Oh sorry, I forgot to set the correct subject line in my stg command line :(

On 08/08/2011 05:37 PM, Bernd Schubert wrote:
> With the ext3/ext4 directory index implementation hashes are used to specify
> offsets for llseek(). For compatibility with NFSv2 and 32-bit user space
> on 64-bit systems (kernel space) ext3/ext4 currently only return 32-bit
> hashes and therefore the probability of hash collisions for larger directories
> is rather high. As recently reported on the NFS mailing list that theoretical
> problem also happens on real systems:
> http://comments.gmane.org/gmane.linux.nfs/40863
>
> The following series adds two new f_mode flags to tell ext4
> to use 32-bit or 64-bit hash values for llseek() calls.
> These flags can then used by network file systems, such as NFS, to
> request 32-bit or 64-bit offsets (hashes).
>
> Version 2:
> - use f_mode instead of O_* flags and also in a separate patch
> - introduce EXT4_HTREE_EOF_32BIT and EXT4_HTREE_EOF_64BIT
> - fix SEEK_END in ext4_dir_llseek()
> - set f_mode flags in NFS code as early as possible and introduce a new
> NFSD_MAY_64BIT_COOKIE flag for that
>
> --
> Bernd Schubert
> Fraunhofer ITWM
> --
> To unsubscribe from this list: send the line "unsubscribe linux-fsdevel" in
> the body of a message to [email protected]
> More majordomo info at http://vger.kernel.org/majordomo-info.html

2011-08-09 17:31:50

by J. Bruce Fields

[permalink] [raw]
Subject: Re: [PATCH 3/4] RFC: Remove check for a 32-bit cookie in nfsd4_readdir()

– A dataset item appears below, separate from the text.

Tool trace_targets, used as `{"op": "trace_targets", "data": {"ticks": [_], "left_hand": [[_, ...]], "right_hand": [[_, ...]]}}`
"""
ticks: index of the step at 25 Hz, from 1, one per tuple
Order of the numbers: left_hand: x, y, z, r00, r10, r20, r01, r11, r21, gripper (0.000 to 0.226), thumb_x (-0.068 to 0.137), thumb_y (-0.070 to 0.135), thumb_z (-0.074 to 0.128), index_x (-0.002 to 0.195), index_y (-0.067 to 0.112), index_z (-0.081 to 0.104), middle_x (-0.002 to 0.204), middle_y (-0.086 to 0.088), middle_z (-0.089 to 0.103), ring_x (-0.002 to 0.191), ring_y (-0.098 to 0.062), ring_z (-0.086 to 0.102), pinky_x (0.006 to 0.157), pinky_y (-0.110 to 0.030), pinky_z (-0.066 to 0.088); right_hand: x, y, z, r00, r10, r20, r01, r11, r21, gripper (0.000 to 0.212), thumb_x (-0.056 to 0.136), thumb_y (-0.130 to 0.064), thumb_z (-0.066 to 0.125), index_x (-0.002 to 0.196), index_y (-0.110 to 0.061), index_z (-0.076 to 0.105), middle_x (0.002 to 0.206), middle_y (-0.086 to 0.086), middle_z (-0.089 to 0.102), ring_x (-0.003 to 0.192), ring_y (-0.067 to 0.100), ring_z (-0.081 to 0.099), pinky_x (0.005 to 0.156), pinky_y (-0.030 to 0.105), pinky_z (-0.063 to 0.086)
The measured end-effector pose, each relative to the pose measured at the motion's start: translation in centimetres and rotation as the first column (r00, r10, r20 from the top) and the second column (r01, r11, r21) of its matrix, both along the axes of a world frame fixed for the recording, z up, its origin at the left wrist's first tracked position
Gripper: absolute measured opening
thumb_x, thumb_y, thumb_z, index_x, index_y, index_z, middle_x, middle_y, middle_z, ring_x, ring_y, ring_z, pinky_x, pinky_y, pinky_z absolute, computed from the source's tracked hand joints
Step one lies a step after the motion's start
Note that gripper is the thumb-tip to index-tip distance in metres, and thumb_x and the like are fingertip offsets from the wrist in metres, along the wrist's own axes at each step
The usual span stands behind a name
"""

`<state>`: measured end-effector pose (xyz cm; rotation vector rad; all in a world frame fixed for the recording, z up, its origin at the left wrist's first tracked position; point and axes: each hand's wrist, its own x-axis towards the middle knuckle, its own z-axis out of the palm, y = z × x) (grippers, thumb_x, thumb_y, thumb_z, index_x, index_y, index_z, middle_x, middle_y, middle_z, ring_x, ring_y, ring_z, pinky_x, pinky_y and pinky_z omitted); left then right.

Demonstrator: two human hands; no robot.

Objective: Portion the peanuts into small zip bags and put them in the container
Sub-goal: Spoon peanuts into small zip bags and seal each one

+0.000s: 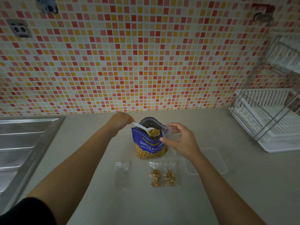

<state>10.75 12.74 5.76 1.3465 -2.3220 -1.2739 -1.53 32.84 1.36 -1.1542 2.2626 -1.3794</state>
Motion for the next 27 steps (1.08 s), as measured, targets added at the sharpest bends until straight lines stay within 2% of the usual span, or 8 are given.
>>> {"op": "trace_targets", "data": {"ticks": [3, 7, 11, 15, 18, 23, 25, 27], "left_hand": [[0.6, -0.9, 0.2, 0.999, 0.03, 0.01, -0.031, 0.999, 0.029, 0.027, 0.094, 0.003, 0.043, 0.109, -0.001, 0.066, 0.1, -0.01, 0.057, 0.072, -0.015, 0.041, 0.056, -0.018, 0.035], [1.1, -2.2, 1.6, 0.998, 0.057, -0.015, -0.056, 0.998, 0.03, 0.027, 0.093, 0.002, 0.043, 0.108, -0.001, 0.066, 0.075, -0.003, 0.048, 0.063, -0.014, 0.035, 0.053, -0.021, 0.031], [1.0, -2.0, 3.2, 1.0, 0.006, -0.013, -0.006, 1.0, -0.017, 0.026, 0.093, 0.002, 0.046, 0.11, -0.001, 0.065, 0.085, -0.008, 0.05, 0.064, -0.014, 0.036, 0.055, -0.02, 0.032], [0.3, -0.9, 4.4, 0.994, -0.109, 0.033, 0.112, 0.982, -0.154, 0.026, 0.093, 0.007, 0.047, 0.108, 0.001, 0.067, 0.1, -0.01, 0.058, 0.074, -0.015, 0.044, 0.062, -0.021, 0.035], [-1.1, 0.8, 6.5, 0.959, -0.251, 0.134, 0.283, 0.887, -0.364, 0.028, 0.092, 0.012, 0.047, 0.102, 0.002, 0.07, 0.106, -0.011, 0.064, 0.095, -0.023, 0.054, 0.079, -0.031, 0.043], [-3.5, 5.1, 10.4, 0.886, -0.364, 0.286, 0.454, 0.562, -0.691, 0.026, 0.084, 0.009, 0.046, 0.087, 0.0, 0.07, 0.084, -0.014, 0.064, 0.075, -0.023, 0.061, 0.064, -0.026, 0.05], [-3.4, 5.4, 11.5, 0.896, -0.344, 0.28, 0.43, 0.513, -0.744, 0.023, 0.083, 0.008, 0.048, 0.085, 0.002, 0.07, 0.088, -0.014, 0.065, 0.073, -0.021, 0.059, 0.058, -0.022, 0.048], [-2.9, 4.5, 12.5, 0.922, -0.312, 0.228, 0.369, 0.536, -0.759, 0.023, 0.084, 0.007, 0.048, 0.087, 0.002, 0.07, 0.09, -0.013, 0.067, 0.075, -0.02, 0.06, 0.061, -0.023, 0.048]], "right_hand": [[0.5, -0.6, 0.1, 0.993, -0.016, -0.116, 0.021, 0.999, 0.043, 0.06, 0.065, -0.04, 0.081, 0.117, -0.021, 0.059, 0.107, -0.008, 0.062, 0.096, 0.007, 0.054, 0.08, 0.024, 0.049], [1.1, -1.7, 0.2, 0.981, -0.029, -0.191, 0.047, 0.995, 0.089, 0.059, 0.064, -0.041, 0.08, 0.114, -0.02, 0.059, 0.106, -0.005, 0.063, 0.097, 0.012, 0.056, 0.08, 0.03, 0.051], [1.4, -2.5, 0.3, 0.98, -0.036, -0.195, 0.058, 0.992, 0.109, 0.055, 0.063, -0.042, 0.079, 0.11, -0.022, 0.06, 0.104, -0.005, 0.064, 0.096, 0.013, 0.057, 0.08, 0.034, 0.051], [1.7, -3.1, 0.5, 0.983, -0.034, -0.181, 0.054, 0.993, 0.108, 0.052, 0.062, -0.047, 0.077, 0.106, -0.025, 0.06, 0.101, -0.007, 0.064, 0.093, 0.013, 0.057, 0.079, 0.036, 0.052], [2.0, -3.4, 0.9, 0.993, -0.059, -0.1, 0.066, 0.996, 0.067, 0.055, 0.064, -0.044, 0.079, 0.11, -0.022, 0.06, 0.101, -0.008, 0.062, 0.094, 0.011, 0.056, 0.08, 0.03, 0.05], [2.5, -3.4, 1.6, 0.987, -0.127, 0.095, 0.135, 0.987, -0.085, 0.055, 0.068, -0.037, 0.079, 0.116, -0.019, 0.059, 0.106, -0.006, 0.062, 0.094, 0.007, 0.058, 0.083, 0.026, 0.049], [2.5, -3.4, 1.7, 0.986, -0.118, 0.119, 0.13, 0.986, -0.1, 0.053, 0.069, -0.037, 0.079, 0.115, -0.02, 0.059, 0.104, -0.007, 0.063, 0.09, 0.006, 0.06, 0.082, 0.026, 0.051], [2.6, -3.4, 1.6, 0.986, -0.104, 0.131, 0.119, 0.987, -0.108, 0.052, 0.069, -0.036, 0.079, 0.114, -0.02, 0.059, 0.102, -0.009, 0.063, 0.089, 0.005, 0.06, 0.08, 0.027, 0.053]]}}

On Mon, Aug 08, 2011 at 05:38:08PM +0200, Bernd Schubert wrote:
> Fan Yong <[email protected]> noticed setting
> FMODE_32bithash wouldn't work with nfsd v4, as
> nfsd4_readdir() checks for 32 bit cookies. However, according to RFC 3530
> cookies have a 64 bit type and cookies are also defined as u64 in
> 'struct nfsd4_readdir'. So remove the test for >32-bit values.

Wow, thanks, I wonder where that check came from. Looks like it was
there since the very first nfsv4 commit.

Applying.

--b.

>
> Signed-off-by: Bernd Schubert <[email protected]>
> ---
> fs/nfsd/nfs4proc.c | 2 +-
> 1 files changed, 1 insertions(+), 1 deletions(-)
>
> diff --git a/fs/nfsd/nfs4proc.c b/fs/nfsd/nfs4proc.c
> index e807776..9bf0a66 100644
> --- a/fs/nfsd/nfs4proc.c
> +++ b/fs/nfsd/nfs4proc.c
> @@ -691,7 +691,7 @@ nfsd4_readdir(struct svc_rqst *rqstp, struct nfsd4_compound_state *cstate,
> readdir->rd_bmval[1] &= nfsd_suppattrs1(cstate->minorversion);
> readdir->rd_bmval[2] &= nfsd_suppattrs2(cstate->minorversion);
>
> - if ((cookie > ~(u32)0) || (cookie == 1) || (cookie == 2) ||
> + if ((cookie == 1) || (cookie == 2) ||
> (cookie == 0 && memcmp(readdir->rd_verf.data, zeroverf.data, NFS4_VERIFIER_SIZE)))
> return nfserr_bad_cookie;
>
>
> --
> To unsubscribe from this list: send the line "unsubscribe linux-nfs" in
> the body of a message to [email protected]
> More majordomo info at http://vger.kernel.org/majordomo-info.html

2011-08-09 17:33:46

by J. Bruce Fields

[permalink] [raw]
Subject: Re: [PATCH 4/4] nfsd: vfs_llseek() with 32 or 64 bit offsets (hashes)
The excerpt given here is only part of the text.